▶ INSTRUCTIONS TO FOLLOW
The data below is to be written out exactly, with no pictures.

▶ DATA FOR THIS TASK
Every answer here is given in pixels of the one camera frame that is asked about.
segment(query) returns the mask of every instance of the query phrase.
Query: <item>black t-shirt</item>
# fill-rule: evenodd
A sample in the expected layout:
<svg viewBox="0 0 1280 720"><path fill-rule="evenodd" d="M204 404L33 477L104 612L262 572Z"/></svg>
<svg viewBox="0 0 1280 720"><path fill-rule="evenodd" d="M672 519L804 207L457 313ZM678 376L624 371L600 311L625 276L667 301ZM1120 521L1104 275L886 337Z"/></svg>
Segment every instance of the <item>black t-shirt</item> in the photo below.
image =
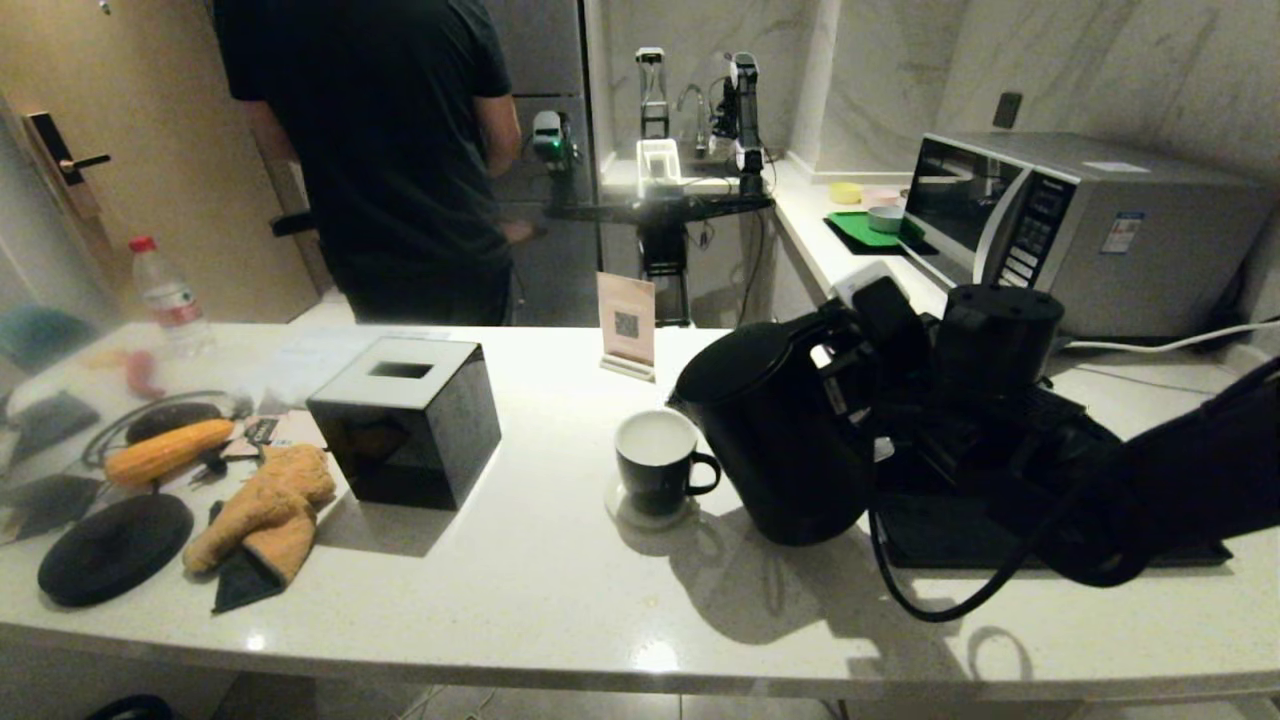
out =
<svg viewBox="0 0 1280 720"><path fill-rule="evenodd" d="M498 268L472 96L511 81L480 0L216 0L238 100L265 100L302 163L326 251Z"/></svg>

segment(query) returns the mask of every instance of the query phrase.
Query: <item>microwave control panel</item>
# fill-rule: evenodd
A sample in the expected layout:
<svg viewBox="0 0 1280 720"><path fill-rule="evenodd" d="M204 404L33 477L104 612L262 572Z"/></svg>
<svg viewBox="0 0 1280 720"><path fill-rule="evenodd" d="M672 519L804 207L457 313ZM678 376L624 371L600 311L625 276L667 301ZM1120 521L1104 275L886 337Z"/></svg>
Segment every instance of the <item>microwave control panel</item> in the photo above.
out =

▶ WRITTEN ANSWER
Every answer here is given in pixels of the one camera frame that is asked about.
segment(query) returns the mask of every instance of the query phrase.
Query: <item>black t-shirt</item>
# fill-rule: evenodd
A sample in the expected layout:
<svg viewBox="0 0 1280 720"><path fill-rule="evenodd" d="M204 404L33 477L104 612L262 572Z"/></svg>
<svg viewBox="0 0 1280 720"><path fill-rule="evenodd" d="M672 519L804 207L457 313ZM678 376L624 371L600 311L625 276L667 301ZM1120 521L1104 275L886 337Z"/></svg>
Segment every instance of the <item>black t-shirt</item> in the photo below.
image =
out =
<svg viewBox="0 0 1280 720"><path fill-rule="evenodd" d="M498 268L472 96L511 81L480 0L216 0L238 100L265 100L302 163L326 251Z"/></svg>

segment(query) returns the mask of every instance of the query phrase.
Query: <item>microwave control panel</item>
# fill-rule: evenodd
A sample in the expected layout:
<svg viewBox="0 0 1280 720"><path fill-rule="evenodd" d="M204 404L33 477L104 612L262 572Z"/></svg>
<svg viewBox="0 0 1280 720"><path fill-rule="evenodd" d="M672 519L804 207L457 313ZM678 376L624 371L600 311L625 276L667 301ZM1120 521L1104 275L886 337Z"/></svg>
Segment every instance of the <item>microwave control panel</item> in the photo above.
out =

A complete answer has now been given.